The best presentation techniques fail if execution takes too long. PowerPoint handles basic slides, but add-ins like Deckary provide keyboard shortcuts for alignment, consulting-grade chart templates, and an AI slide builder that generates complete slides from text descriptions — saving hours per deck.
Putting It All Together#
Making a good presentation is not about charisma or software — it is about following a systematic process.
The seven steps: define your purpose and audience, build your core message into one sentence, structure your narrative arc using context-tension-resolution, create slides with one message each, design for clarity over decoration, rehearse your opening and closing, and deliver with confidence by leading with your conclusion.
Start with these three changes: state your conclusion first, rewrite slide titles as complete sentences, and cut ruthlessly.
For professionals building presentations regularly, Deckary's AI Slide Builder generates consulting-grade slides in seconds with charts, icons, and structured layouts. Visit our features page to see the full feature set.
Sources#
- Visme — 23 Presentation Statistics You Should Know in 2026
- Vogel, Dickson & Lehman — Persuasion and the Role of Visual Presentation Support: The UM/3M Study (Semantic Scholar)

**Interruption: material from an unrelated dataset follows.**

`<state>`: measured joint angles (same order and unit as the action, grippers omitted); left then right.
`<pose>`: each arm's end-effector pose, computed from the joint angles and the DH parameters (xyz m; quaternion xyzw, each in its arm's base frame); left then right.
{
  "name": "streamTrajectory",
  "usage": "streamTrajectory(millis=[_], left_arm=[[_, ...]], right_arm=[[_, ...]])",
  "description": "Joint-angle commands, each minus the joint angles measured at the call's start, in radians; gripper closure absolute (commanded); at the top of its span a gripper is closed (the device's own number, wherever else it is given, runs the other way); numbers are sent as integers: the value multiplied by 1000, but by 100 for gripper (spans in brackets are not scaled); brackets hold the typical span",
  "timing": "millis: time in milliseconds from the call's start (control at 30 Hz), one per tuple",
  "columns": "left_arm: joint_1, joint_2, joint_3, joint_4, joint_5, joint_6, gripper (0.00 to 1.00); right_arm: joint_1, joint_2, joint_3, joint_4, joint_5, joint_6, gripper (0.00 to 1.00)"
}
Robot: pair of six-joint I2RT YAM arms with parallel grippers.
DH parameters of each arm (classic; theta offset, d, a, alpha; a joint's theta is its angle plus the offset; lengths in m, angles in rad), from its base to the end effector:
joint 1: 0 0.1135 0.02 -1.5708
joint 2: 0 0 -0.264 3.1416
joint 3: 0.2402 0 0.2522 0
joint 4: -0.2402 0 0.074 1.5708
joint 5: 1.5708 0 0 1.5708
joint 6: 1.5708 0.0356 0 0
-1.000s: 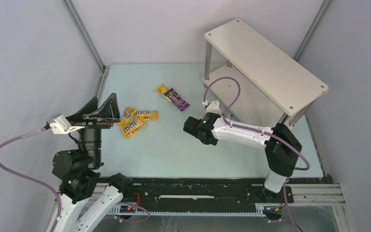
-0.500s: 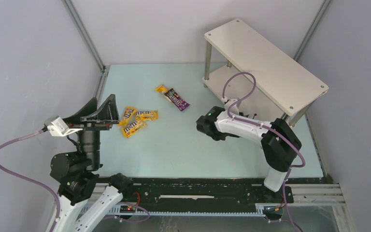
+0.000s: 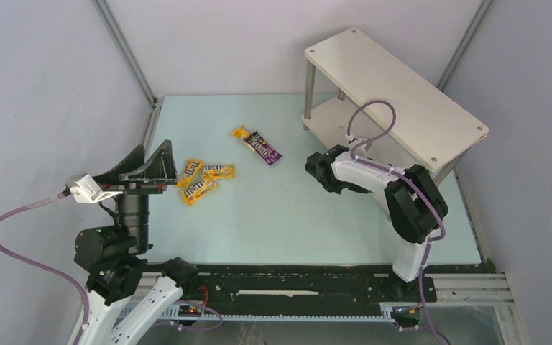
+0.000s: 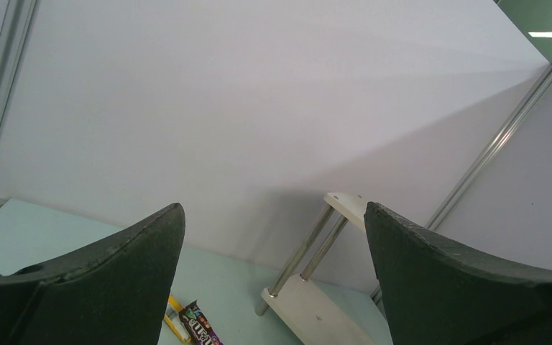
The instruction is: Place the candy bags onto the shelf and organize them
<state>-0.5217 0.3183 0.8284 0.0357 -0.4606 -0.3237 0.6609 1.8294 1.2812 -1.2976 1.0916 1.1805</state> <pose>0.0462 -0.0083 0.4231 -0.1508 0.4947 -0.2460 0.8198 0.2588 0.1612 0.2052 0.1487 0.8365 -0.4045 0.3384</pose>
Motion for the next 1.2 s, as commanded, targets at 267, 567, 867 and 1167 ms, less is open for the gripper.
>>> streamTrajectory(millis=[267, 567, 867, 1167], left_arm=[[-6, 0, 0, 23, 0, -1, 0], [-6, 7, -2, 23, 8, -6, 0], [-6, 16, -8, 27, 14, -17, 0], [-6, 9, -8, 29, 7, -12, 0]], right_arm=[[-104, 34, -40, 159, 9, -123, 34], [84, -50, -28, 196, -58, -253, 24], [71, 72, 76, 91, 76, -340, 31], [-28, 218, 194, 154, 136, -554, 50]])
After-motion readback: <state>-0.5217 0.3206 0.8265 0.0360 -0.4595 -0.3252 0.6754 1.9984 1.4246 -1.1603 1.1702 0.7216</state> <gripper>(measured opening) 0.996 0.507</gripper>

- Insivia — 70% Say Presentation Skills Are Critical For Career Success
Key Takeaways#
- Define your purpose and audience before building slides
- Every presentation needs one core message: "[Audience] should [action] because [reason]"
- Use context-tension-resolution: establish the baseline, introduce the problem, resolve it with your recommendation
- One message per slide with action titles that state insights, not topics
- Design for clarity: high contrast, consistent formatting, minimal colors, large fonts, one visual per slide
- Rehearse your opening and closing until they feel automatic
- Lead with your conclusion using the Pyramid Principle, then prove it
- End with specific next steps — actions, owners, and deadlines
- Use tools that reduce production friction so you can focus on your message
Presentation quality is process, not talent.